- [TASK GOAL]
Every line of the records below that holds the word "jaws" should be copied out.
____
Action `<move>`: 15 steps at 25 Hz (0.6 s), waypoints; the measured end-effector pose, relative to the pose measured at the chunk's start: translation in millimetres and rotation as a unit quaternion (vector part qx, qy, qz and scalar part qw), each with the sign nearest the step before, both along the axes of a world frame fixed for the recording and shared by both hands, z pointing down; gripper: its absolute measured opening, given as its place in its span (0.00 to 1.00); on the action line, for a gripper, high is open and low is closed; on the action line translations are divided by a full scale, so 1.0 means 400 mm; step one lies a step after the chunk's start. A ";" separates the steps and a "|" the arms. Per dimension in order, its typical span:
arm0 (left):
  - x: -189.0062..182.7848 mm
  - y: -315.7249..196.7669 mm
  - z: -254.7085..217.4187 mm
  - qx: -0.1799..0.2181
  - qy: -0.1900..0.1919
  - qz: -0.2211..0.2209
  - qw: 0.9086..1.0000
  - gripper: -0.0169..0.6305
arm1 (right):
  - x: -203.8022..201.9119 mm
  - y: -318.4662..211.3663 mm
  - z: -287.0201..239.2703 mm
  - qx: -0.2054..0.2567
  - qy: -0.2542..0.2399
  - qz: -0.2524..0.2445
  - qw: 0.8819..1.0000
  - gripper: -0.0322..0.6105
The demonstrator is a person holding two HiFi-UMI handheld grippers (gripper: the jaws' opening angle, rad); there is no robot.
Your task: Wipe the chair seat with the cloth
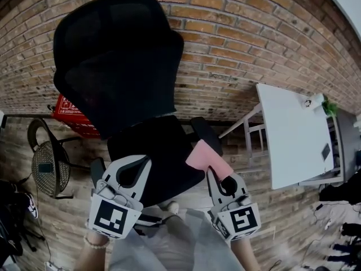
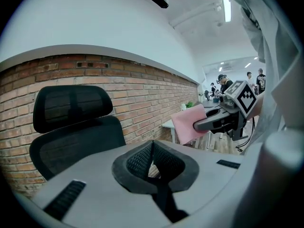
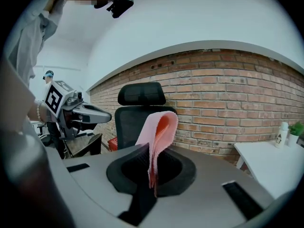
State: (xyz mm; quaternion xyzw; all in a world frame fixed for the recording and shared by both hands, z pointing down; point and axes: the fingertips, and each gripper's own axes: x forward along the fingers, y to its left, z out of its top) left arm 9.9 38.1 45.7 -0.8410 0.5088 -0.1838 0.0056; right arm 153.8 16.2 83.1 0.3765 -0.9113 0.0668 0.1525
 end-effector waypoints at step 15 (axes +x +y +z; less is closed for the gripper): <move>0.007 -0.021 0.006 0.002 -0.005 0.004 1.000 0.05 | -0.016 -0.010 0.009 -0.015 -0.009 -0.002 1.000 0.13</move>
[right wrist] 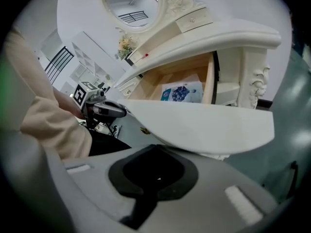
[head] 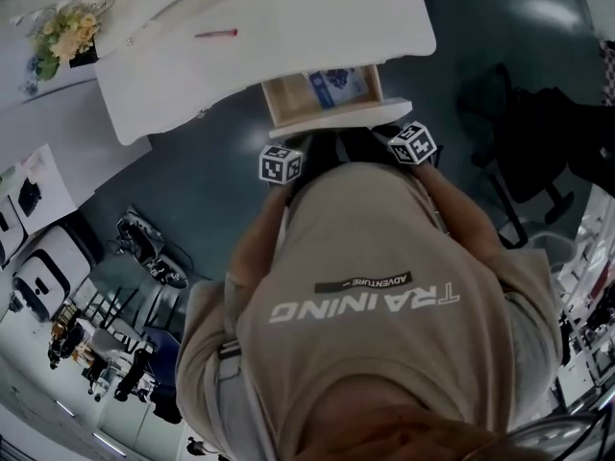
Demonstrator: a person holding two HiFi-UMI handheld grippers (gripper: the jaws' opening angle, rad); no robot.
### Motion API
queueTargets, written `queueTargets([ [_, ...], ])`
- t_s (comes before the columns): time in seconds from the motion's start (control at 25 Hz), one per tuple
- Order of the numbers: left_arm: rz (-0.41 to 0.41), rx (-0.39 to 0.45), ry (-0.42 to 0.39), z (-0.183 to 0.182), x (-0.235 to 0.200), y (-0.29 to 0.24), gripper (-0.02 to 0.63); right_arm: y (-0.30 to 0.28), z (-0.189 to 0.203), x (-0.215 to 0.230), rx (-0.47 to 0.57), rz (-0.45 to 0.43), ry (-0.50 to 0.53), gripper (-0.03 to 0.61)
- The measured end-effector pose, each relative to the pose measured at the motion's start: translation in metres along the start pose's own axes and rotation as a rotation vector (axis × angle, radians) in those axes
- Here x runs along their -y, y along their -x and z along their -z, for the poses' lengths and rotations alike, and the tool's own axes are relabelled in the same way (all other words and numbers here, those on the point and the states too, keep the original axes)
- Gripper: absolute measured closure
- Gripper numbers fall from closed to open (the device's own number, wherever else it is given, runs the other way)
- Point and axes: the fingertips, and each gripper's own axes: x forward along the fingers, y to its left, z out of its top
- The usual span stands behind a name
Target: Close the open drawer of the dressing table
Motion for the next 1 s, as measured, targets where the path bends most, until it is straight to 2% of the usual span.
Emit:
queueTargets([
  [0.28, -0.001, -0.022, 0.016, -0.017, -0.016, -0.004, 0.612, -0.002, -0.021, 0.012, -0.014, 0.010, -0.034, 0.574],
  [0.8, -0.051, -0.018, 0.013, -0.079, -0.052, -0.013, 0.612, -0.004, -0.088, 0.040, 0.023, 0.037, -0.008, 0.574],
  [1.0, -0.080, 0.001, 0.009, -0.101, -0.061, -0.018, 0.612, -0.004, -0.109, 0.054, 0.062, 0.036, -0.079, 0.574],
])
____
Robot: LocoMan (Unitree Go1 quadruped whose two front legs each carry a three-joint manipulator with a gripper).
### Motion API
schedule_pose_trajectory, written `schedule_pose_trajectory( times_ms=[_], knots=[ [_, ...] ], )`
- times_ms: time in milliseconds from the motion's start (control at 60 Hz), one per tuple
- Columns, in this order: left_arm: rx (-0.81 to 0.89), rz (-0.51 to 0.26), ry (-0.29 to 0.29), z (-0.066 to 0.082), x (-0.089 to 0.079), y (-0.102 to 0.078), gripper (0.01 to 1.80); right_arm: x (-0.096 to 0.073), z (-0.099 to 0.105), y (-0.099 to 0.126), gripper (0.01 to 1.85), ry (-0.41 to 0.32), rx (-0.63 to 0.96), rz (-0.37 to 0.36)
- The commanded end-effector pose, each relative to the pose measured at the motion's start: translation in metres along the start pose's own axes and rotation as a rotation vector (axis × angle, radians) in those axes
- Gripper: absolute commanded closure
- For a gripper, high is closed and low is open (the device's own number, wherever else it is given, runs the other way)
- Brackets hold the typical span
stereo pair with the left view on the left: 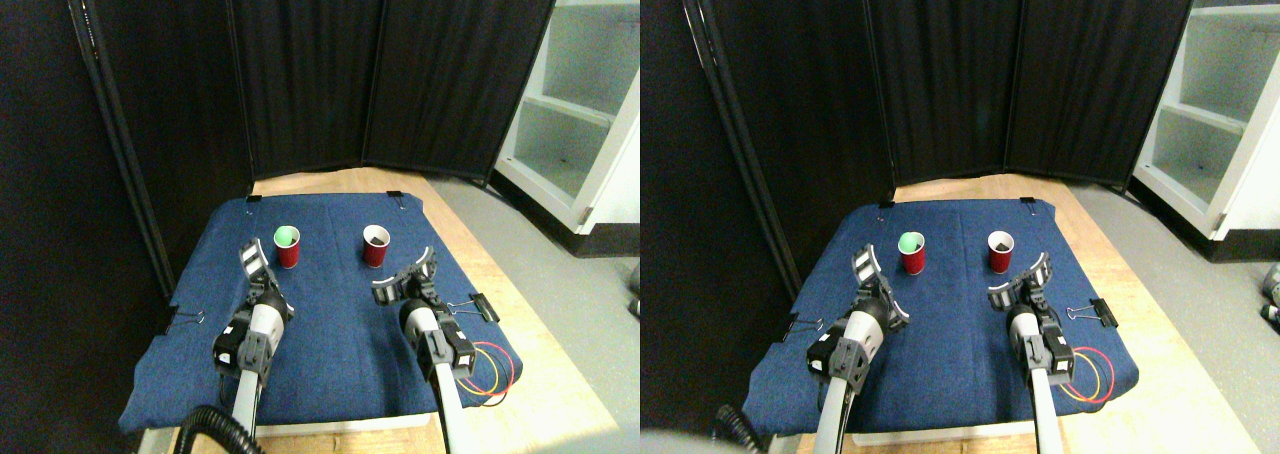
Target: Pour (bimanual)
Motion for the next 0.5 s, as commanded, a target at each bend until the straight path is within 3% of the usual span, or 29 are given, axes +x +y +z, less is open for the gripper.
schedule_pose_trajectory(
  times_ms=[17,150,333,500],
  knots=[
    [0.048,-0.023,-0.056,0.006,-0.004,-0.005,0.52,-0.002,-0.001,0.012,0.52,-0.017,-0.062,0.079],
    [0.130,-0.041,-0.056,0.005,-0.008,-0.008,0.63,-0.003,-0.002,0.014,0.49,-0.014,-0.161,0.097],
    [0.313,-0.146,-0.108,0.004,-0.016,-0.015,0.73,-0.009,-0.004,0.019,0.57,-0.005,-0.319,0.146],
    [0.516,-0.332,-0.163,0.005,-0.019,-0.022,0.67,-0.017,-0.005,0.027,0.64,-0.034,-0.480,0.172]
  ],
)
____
- [OUTPUT BELOW]
The demonstrator is a person holding two HiFi-UMI handheld grippers (gripper: the jaws' opening angle, rad); there is no robot.
Demonstrator: a person holding two HiFi-UMI handheld grippers (gripper: the jaws' opening angle, rad); no robot.

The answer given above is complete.